- _Work to be completed_: Starting with the line that contains "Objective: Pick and", return every line through the end of the listing below exactly as written. Omit the pictures.

- _Task inputs_:

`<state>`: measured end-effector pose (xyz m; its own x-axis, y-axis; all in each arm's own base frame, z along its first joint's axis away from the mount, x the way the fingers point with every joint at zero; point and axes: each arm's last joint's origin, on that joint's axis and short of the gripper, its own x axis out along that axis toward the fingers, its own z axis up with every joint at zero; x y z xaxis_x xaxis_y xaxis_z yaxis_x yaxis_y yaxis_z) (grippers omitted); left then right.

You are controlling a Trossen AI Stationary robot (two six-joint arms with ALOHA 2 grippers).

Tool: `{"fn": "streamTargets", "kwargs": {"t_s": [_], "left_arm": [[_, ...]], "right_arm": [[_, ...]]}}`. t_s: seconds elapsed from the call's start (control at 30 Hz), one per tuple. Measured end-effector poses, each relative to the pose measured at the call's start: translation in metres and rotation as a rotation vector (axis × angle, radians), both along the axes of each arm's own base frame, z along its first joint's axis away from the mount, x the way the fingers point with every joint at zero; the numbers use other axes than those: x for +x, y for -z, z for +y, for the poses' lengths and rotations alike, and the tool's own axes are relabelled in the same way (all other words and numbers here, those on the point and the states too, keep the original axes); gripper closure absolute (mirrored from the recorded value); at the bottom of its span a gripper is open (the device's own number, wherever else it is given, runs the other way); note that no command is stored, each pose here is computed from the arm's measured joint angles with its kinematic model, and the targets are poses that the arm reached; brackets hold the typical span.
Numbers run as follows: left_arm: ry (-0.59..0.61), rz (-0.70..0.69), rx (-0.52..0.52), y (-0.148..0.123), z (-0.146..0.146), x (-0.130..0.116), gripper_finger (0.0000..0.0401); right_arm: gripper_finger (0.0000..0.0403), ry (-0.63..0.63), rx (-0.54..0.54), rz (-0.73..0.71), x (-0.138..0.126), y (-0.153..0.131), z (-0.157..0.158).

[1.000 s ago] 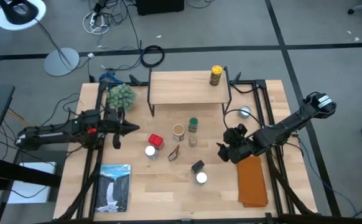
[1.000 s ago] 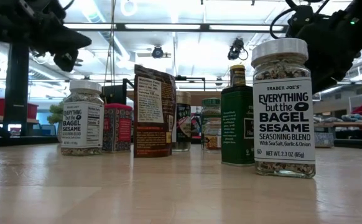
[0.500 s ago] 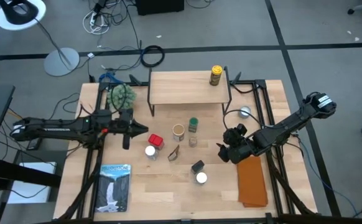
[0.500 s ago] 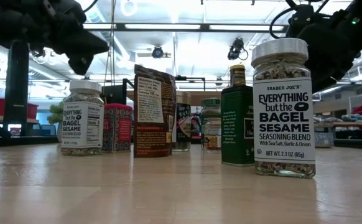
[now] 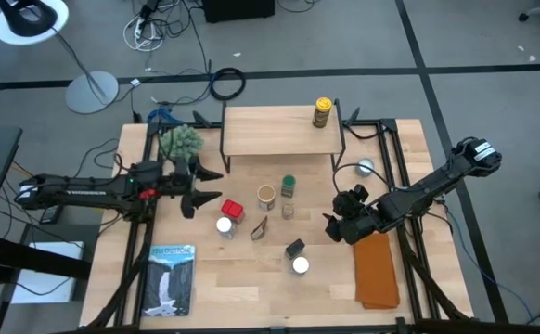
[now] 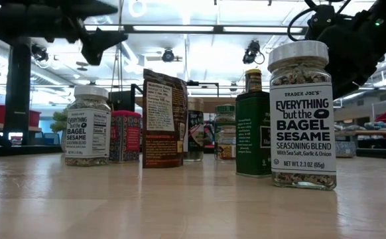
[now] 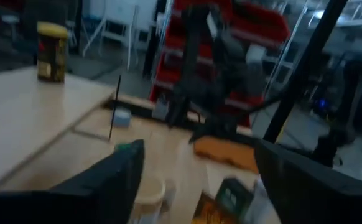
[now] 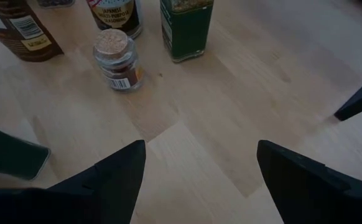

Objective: Shelf spices
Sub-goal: Put the top white seasoning bottle on the shelf

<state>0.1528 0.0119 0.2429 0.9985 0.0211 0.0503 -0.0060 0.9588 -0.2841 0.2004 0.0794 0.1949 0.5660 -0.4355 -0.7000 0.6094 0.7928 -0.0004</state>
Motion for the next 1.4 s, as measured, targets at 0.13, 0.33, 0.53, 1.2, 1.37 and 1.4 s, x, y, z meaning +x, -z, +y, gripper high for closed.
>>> {"fn": "streamTargets", "kwargs": {"t_s": [0.13,0.33,0.53,1.2,1.37,1.4], "left_arm": [[-0.031,-0.092,-0.002,-0.009,0.001,-0.001,0.0049],[-0.031,-0.191,0.003,-0.018,0.001,-0.003,0.0043],[-0.042,-0.331,0.023,-0.031,0.001,-0.007,0.0043],[-0.035,0.462,0.118,-0.101,-0.013,0.012,0.0051],[-0.023,0.696,0.068,-0.088,-0.025,0.031,0.0056],[-0.01,0.723,0.065,-0.084,-0.028,0.035,0.0057]], "right_arm": [[0.0096,-0.001,-0.001,0.001,0.0,0.0,0.0],[0.0096,0.002,-0.015,-0.003,0.0,0.0,-0.001],[0.0096,0.004,-0.012,-0.01,0.001,-0.001,0.0],[0.0096,-0.004,-0.018,-0.008,0.001,-0.001,0.0],[0.0096,-0.01,-0.023,-0.003,0.001,-0.001,0.0],[0.0096,-0.01,-0.024,-0.004,0.001,-0.001,0.0]]}}
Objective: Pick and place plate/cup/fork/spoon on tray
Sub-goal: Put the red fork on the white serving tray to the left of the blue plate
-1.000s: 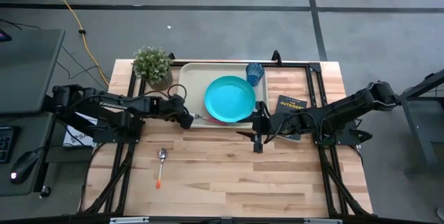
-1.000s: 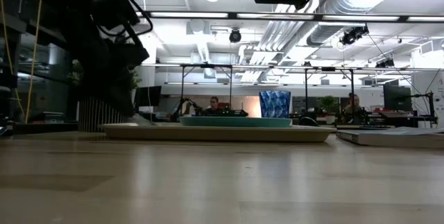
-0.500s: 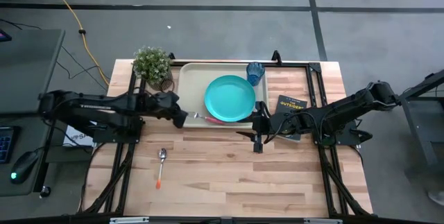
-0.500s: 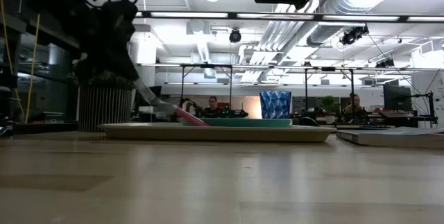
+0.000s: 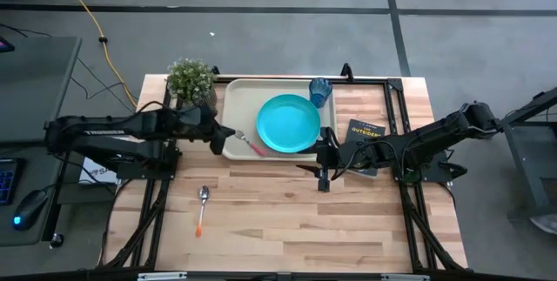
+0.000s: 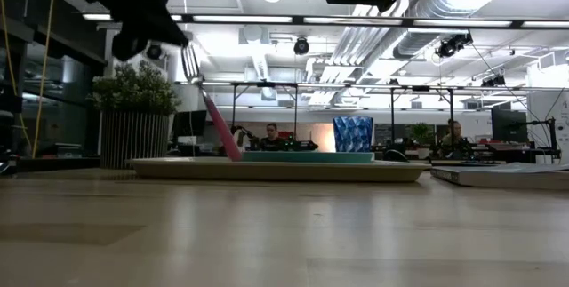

- _Your solution_:
Objective: Pick and place plate/cup/fork/spoon on tray
Sub-goal: Put the red fork on the white serving tray to the left of the blue plate
-1.000s: 
-1.000s: 
-0.500s: 
-0.500s: 
+0.000s: 
+0.000s: 

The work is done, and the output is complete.